Problem: All lines of the listing below are to be printed again exactly.
>>>>
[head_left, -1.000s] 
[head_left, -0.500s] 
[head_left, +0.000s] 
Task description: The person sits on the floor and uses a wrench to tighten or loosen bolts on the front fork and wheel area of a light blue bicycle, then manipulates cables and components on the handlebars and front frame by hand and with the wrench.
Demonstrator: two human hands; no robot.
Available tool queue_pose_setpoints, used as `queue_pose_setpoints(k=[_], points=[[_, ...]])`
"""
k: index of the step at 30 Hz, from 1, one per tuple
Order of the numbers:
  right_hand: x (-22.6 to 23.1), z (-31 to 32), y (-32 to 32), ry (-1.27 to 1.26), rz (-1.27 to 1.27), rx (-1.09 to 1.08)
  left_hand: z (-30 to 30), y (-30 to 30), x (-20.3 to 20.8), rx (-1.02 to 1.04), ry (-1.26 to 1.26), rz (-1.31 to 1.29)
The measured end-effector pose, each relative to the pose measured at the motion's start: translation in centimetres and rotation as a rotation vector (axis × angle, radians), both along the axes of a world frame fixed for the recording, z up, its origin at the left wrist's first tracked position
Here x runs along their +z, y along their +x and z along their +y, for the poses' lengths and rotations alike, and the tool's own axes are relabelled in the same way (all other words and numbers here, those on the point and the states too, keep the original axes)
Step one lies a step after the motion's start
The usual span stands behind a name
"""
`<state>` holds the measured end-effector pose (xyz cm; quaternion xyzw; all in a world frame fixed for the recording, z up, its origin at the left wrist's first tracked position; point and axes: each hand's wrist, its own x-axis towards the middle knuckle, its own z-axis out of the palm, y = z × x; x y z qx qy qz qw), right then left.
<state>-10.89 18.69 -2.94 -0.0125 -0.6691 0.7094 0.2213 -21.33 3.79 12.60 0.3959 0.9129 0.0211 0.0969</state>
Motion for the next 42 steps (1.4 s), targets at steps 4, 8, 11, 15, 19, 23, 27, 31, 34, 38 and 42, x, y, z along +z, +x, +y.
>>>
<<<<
Exercise answer:
[head_left, -1.000s] 
[head_left, -0.500s] 
[head_left, +0.000s] 
Task description: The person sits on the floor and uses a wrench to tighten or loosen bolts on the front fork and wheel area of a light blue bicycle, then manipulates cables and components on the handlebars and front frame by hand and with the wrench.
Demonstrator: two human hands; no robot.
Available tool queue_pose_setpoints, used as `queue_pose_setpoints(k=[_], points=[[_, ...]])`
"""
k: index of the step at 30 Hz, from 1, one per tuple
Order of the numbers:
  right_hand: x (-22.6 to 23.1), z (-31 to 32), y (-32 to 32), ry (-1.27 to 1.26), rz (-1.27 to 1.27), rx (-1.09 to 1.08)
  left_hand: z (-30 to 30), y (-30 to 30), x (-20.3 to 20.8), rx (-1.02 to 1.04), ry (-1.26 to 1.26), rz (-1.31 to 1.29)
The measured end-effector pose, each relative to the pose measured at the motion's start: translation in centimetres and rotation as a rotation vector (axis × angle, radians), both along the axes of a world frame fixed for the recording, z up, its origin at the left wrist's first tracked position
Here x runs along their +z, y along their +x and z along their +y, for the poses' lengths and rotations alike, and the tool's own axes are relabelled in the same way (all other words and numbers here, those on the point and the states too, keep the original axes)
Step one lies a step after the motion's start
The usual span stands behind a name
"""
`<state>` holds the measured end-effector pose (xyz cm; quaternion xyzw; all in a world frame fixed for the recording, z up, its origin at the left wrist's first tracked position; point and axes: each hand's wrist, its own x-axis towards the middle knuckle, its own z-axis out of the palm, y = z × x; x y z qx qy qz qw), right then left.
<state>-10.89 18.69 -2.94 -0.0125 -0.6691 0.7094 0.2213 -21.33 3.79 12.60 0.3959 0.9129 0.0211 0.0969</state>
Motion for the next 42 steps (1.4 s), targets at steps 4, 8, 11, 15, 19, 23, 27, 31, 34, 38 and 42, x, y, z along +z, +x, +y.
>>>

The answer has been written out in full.